この本の中で、ほかにもさまざまな実験が紹介されていたが、中でもぼくがいちばん興奮したのは、「正直者がいちばん得をする」という実験結果だった。
『ほぼ日刊イトイ新聞の本』(講談社)
上記の「ぼく」とは糸井重里さんのことです。本は『ほぼ日刊イトイ新聞の本』(講談社)です。
「この本の中で」の「この本」とは『信頼の構造』(東京大学出版会)です。著者は、社会心理学者の山岸俊男氏です。
糸井さんは『インターネット的』(PHP新書)という本の「プロローグ」に、『信頼の構造』から読み取れる内容をワンメッセージで、こう書いています。
正直は最大の戦略
『インターネット的』に、こんなことが書かれています。
面白いことに、この本の結論は「正直は最大の戦略である」という言葉に集約されてしまうのです。山岸さんの研究は、ある種のゲームをくりかえして、どういう戦略を持った人間が、そのゲームの勝利を得るか、ということを実験していたりするのです。
『インターネット的』(糸井重里 PHP新書)
そこでくりかえし実験した結論が、「相手をだましたり裏切ったりするプレイヤーよりも、正直なプレイヤーのほうが大きな収穫をえる」ということになったらしいのです。
糸井さんは、「勝てば官軍」といった世相にあって、「正直者が馬鹿をみない」という実験結果に「とても救われた」という感想をもらしています。

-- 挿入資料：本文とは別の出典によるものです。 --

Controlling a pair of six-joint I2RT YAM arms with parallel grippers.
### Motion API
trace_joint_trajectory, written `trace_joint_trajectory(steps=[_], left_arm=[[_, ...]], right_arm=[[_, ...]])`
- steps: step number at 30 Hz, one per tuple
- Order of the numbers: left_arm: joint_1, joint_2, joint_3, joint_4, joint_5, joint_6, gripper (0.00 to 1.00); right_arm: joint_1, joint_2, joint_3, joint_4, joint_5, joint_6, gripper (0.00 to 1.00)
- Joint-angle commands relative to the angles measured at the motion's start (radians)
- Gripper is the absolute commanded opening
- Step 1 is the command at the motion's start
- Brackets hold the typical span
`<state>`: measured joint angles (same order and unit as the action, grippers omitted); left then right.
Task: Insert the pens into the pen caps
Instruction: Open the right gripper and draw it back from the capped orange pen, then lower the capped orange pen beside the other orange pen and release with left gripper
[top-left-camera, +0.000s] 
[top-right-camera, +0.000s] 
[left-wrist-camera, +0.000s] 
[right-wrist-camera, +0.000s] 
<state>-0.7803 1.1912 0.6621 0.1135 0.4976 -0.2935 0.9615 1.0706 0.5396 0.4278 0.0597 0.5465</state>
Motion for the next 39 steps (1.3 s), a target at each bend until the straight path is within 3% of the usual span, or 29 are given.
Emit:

『信頼と構造』をわかり易くまとめた本が、『安心社会から信頼社会へ』(中公新書)です。その本にこうありました。
正直さや公正さを大切だと思っている人間はお人好しで、その逆の正直さや公正さなどは方便の一つと思っているような「ずる賢い」人間のほうが、他人の行動を正確に判断できそうな気がします。しかし実験の結果はこの常識とはまったく反対でした。
『安心社会から信頼社会へ』(山岸 俊男 中公新書)
詳細は、本を読んで頂くしかないのですが、社会心理学者として著名な山岸俊男氏も、「そうなるとは思っていなかった」という実験結果なのです。
つまり、糸井さんの言葉でいえば、「正直は最大の戦略」になりうるということです。
「正直なんて、そんな小学生じゃないんだから…」と批判されそうです。でも、米国のリーダーシップ研究の結果に、次のようなデータがあります。
ご覧の通り、「感動を呼ぶリーダー」の特徴を調査したところ、堂々の第1位は「正直さ」なのです。詳しくは、コラム003「リーダーは正直であれ」に書いていますので、参考になさってください。
『信頼のリーダーシップ』(生産性出版)に、こんな記述があります。
「 われわれが行ったほとんどの調査で、正直さは他のリーダーシップの特徴よりも多く指摘されていた。正直さはリーダーシップにとり絶対的な必須条件である。もし人々が誰かに喜んで従うときには、それが戦場へであろうと会議室へであろうとも、その人が信頼に値する人材であるかどうかを確かめたくなる。」
『信頼のリーダーシップ』(ジョームズ・M・クーゼスほか 生産性出版)p19
「正直者が勝者になる」という山岸さんの実験結果には、様々な批評がありますが、「正直なリーダーを多くの人が求めている」という点は、私たちの実感として確かなものがあります。
政治家にしろ、企業の経営者にしろ、不正直な人より、やはり正直で嘘をつかない人のほうが安心して、ついていけます。であるなら、糸井さんの言葉は、ひとつの世の真理を言いあてています。
正直は最大の戦略。
正直者が馬鹿をみない世界であってほしいものです。